Future Changes in δ 13 C of Dissolved Inorganic Carbon in the Ocean

Emissions of carbon dioxide from fossil fuel combustion are reducing the ratio 13 C/ 12 C, δ 13 C, in atmospheric CO 2 and in the carbon in the ocean and terrestrial biosphere that exchanges with the atmosphere on timescales of decades to centuries. Future changes to fossil fuel emissions vary across different scenarios and may cause decreases of more than 6% in atmospheric δ 13 CO 2 between 1850 and 2100. The effects of these potential changes on the three‐dimensional distribution of δ 13 C in the ocean have not yet been investigated. Here, we use an ocean biogeochemical‐circulation model forced with a range of Shared Socioeconomic Pathway (SSP)‐based scenarios to simulate δ 13 C in ocean dissolved inorganic carbon from 1850 to 2100. In the future, vertical and horizontal δ 13 C gradients characteristic of the biological pump are reduced or reversed, relative to the preindustrial period, with the reversal occurring in higher emission scenarios.
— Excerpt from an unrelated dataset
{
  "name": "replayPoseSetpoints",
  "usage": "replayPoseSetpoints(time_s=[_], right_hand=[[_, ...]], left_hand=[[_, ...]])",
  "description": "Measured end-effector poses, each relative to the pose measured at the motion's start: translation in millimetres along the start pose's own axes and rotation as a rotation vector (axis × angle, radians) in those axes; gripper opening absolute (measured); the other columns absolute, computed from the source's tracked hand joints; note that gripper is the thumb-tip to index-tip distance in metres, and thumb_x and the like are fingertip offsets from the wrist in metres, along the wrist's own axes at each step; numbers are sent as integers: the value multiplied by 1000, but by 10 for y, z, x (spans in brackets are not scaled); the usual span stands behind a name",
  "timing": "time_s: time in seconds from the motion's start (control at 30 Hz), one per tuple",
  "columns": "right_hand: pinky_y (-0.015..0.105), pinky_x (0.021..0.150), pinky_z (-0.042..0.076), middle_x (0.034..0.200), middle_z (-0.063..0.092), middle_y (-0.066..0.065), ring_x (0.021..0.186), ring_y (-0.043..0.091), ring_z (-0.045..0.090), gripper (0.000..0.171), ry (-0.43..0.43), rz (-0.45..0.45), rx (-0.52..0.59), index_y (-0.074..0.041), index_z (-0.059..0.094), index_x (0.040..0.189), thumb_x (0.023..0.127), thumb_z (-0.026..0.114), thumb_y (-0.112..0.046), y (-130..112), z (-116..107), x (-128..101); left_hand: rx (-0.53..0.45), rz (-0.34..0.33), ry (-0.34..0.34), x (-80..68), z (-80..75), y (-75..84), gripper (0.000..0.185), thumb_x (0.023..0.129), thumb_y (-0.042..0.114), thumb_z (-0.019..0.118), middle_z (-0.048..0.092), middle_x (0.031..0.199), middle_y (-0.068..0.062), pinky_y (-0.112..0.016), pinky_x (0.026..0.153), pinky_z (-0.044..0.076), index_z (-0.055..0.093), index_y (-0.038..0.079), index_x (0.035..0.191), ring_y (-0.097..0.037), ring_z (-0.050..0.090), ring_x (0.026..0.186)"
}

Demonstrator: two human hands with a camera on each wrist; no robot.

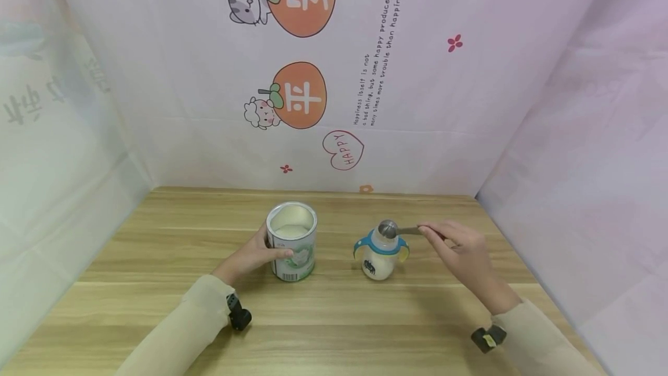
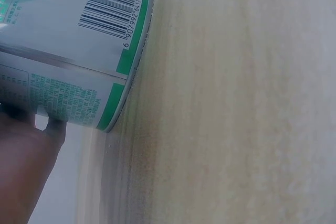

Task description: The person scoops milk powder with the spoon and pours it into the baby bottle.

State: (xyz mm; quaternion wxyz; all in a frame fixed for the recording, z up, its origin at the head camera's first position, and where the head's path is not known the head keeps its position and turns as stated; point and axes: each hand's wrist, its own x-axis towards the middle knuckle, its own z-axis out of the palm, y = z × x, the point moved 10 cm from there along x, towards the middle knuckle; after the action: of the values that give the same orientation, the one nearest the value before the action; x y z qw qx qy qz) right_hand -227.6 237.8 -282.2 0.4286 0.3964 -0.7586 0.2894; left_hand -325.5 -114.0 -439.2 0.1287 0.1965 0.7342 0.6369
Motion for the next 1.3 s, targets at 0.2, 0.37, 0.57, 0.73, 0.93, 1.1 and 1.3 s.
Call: replayPoseSetpoints(time_s=[0.2, 0.37, 0.57, 0.73, 0.93, 1.1, 1.3], right_hand=[[12, 61, 51, 86, 75, 6, 70, 7, 65, 24, -50, 240, 34, -2, 79, 99, 79, 77, 12, 184, 10, -49], [15, 57, 53, 84, 74, 8, 68, 9, 67, 12, -61, 518, 77, -1, 78, 102, 91, 72, -3, 409, 14, -150], [20, 60, 55, 87, 75, 11, 72, 19, 70, 27, -92, 772, 118, -1, 77, 107, 97, 69, -24, 588, 39, -264], [23, 67, 57, 87, 75, 5, 77, 17, 69, 40, -128, 893, 181, 0, 75, 113, 98, 67, -36, 660, 93, -328], [24, 73, 57, 92, 75, 2, 79, 10, 67, 52, -119, 1044, 334, 7, 69, 119, 97, 66, -40, 750, 171, -438], [24, 74, 58, 90, 74, 0, 80, 10, 67, 54, -116, 1072, 360, 8, 69, 118, 97, 66, -41, 787, 201, -466], [24, 76, 57, 91, 74, -1, 82, 11, 67, 58, -142, 1099, 350, 7, 69, 118, 95, 67, -47, 801, 276, -458]], left_hand=[[6, -2, 4, -3, -5, -14, 101, 86, 24, 80, 37, 152, -14, -60, 115, 21, 12, 23, 160, -36, 33, 140], [-1, 2, 0, 0, -5, -21, 100, 87, 23, 80, 36, 152, -15, -59, 115, 22, 11, 23, 160, -36, 34, 140], [8, 2, 1, 3, -13, -29, 100, 87, 23, 80, 36, 152, -15, -59, 115, 23, 11, 24, 160, -36, 34, 140], [9, 8, -1, 6, -16, -26, 99, 87, 23, 80, 36, 152, -14, -59, 115, 23, 12, 23, 160, -36, 34, 140], [-3, 5, -9, -1, -1, -12, 99, 87, 23, 79, 36, 153, -14, -60, 115, 21, 12, 24, 160, -36, 33, 141], [-5, -1, -5, -1, -4, -17, 100, 87, 24, 80, 35, 153, -14, -61, 115, 20, 11, 24, 160, -36, 32, 141], [2, -2, -2, 2, -11, -26, 100, 87, 24, 80, 36, 153, -14, -60, 115, 21, 12, 25, 160, -36, 33, 141]])
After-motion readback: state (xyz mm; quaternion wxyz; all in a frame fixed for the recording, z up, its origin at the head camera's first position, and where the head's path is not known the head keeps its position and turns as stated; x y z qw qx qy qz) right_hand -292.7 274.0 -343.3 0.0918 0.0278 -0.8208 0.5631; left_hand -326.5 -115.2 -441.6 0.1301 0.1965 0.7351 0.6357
For the highest emission scenario, SSP5‐8.5, surface δ 13 C in the center of Pacific subtropical gyres falls from 2.2% in 1850 to −3.5% by 2100. In lower emission scenarios, δ 13 C in the surface ocean decreases but then rebounds. The relationship between anthropogenic carbon (C ant ) and δ 13 C in the ocean shows a larger scatter in all scenarios, suggesting that uncertainties in δ 13 C‐based estimates of C ant may increase in the future. These simulations were run with fixed physical forcing and ocean circulation, providing a baseline of predicted δ 13 C. Further work is needed to investigate the impact of climate‐carbon cycle feedbacks on ocean δ 13 C changes.